AI Navigate

GeoChallenge: A Multi-Answer Multiple-Choice Benchmark for Geometric Reasoning with Diagrams

arXiv cs.AI / 3/23/2026

📰 NewsIdeas & Deep AnalysisModels & Research

Key Points

  • GeoChallenge introduces a dataset of 90,000 automatically generated multi-choice geometry proof problems that require multi-step reasoning over aligned text and diagrams.
  • It provides fine-grained complexity ratings and formal language annotations to enable controlled evaluation of geometric reasoning in LLMs.
  • Experiments across advanced LLMs reveal a gap between model performance and human capability, with GPT-5-nano achieving 75.89 exact match versus 94.74 for humans.
  • The authors identify three failure patterns: exact-match struggles under MCQ constraints, weak visual reliance, and overextended reasoning without convergence.
  • Overall, GeoChallenge aims to enable more reliable evaluation of AI’s geometric reasoning and to illuminate current model limitations.

Abstract

Evaluating the symbolic reasoning of large language models (LLMs) calls for geometry benchmarks that require multi-step proofs grounded in both text and diagrams.
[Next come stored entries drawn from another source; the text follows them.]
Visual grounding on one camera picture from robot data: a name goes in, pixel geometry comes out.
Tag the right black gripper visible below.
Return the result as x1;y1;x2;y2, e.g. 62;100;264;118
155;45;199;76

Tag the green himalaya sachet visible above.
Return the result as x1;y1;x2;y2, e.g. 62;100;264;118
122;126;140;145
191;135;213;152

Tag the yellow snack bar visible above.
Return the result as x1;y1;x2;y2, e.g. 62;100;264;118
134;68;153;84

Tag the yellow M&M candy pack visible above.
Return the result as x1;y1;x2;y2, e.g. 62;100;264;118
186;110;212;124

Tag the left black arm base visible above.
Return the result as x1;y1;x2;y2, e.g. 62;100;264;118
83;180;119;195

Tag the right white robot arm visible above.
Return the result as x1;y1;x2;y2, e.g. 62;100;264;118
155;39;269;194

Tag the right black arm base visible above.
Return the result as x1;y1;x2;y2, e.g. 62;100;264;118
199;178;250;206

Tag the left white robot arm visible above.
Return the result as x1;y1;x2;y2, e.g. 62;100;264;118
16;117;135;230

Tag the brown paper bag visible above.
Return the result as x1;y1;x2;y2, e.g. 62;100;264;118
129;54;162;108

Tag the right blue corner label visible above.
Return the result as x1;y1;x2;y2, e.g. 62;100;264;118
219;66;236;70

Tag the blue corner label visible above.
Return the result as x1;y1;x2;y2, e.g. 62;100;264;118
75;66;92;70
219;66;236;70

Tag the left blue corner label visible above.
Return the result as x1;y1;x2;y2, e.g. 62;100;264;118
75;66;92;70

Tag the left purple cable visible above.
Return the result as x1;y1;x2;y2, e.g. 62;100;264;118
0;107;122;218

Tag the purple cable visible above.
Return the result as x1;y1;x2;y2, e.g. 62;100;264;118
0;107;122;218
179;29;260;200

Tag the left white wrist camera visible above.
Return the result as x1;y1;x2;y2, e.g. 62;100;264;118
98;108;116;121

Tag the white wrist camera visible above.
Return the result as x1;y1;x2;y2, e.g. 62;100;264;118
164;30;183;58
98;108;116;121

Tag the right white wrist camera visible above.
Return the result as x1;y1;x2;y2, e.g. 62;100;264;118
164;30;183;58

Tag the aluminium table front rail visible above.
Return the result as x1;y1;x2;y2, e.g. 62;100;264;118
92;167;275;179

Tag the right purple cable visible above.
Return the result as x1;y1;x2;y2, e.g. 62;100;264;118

However, existing benchmarks are often limited in scale and rarely provide visually grounded multiple-choice questions, limiting reliable evaluation of complex reasoning. We introduce GeoChallenge, a dataset of 90K automatically generated multiple-choice geometry proof problems, each requiring multi-step reasoning over aligned textual descriptions and diagrams. GeoChallenge provides fine-grained complexity ratings and formal language annotations to enable controlled evaluation. Experiments on multiple advanced LLMs show a clear performance gap between models and humans (the best-performing model, GPT-5-nano, achieves 75.89 exact match vs. 94.74 for humans). Further analysis also reveals three common failure patterns of LLMs: (1) exact match failures under the multiple-choice setting; (2) weak visual reliance; and (3) overextended reasoning without convergence.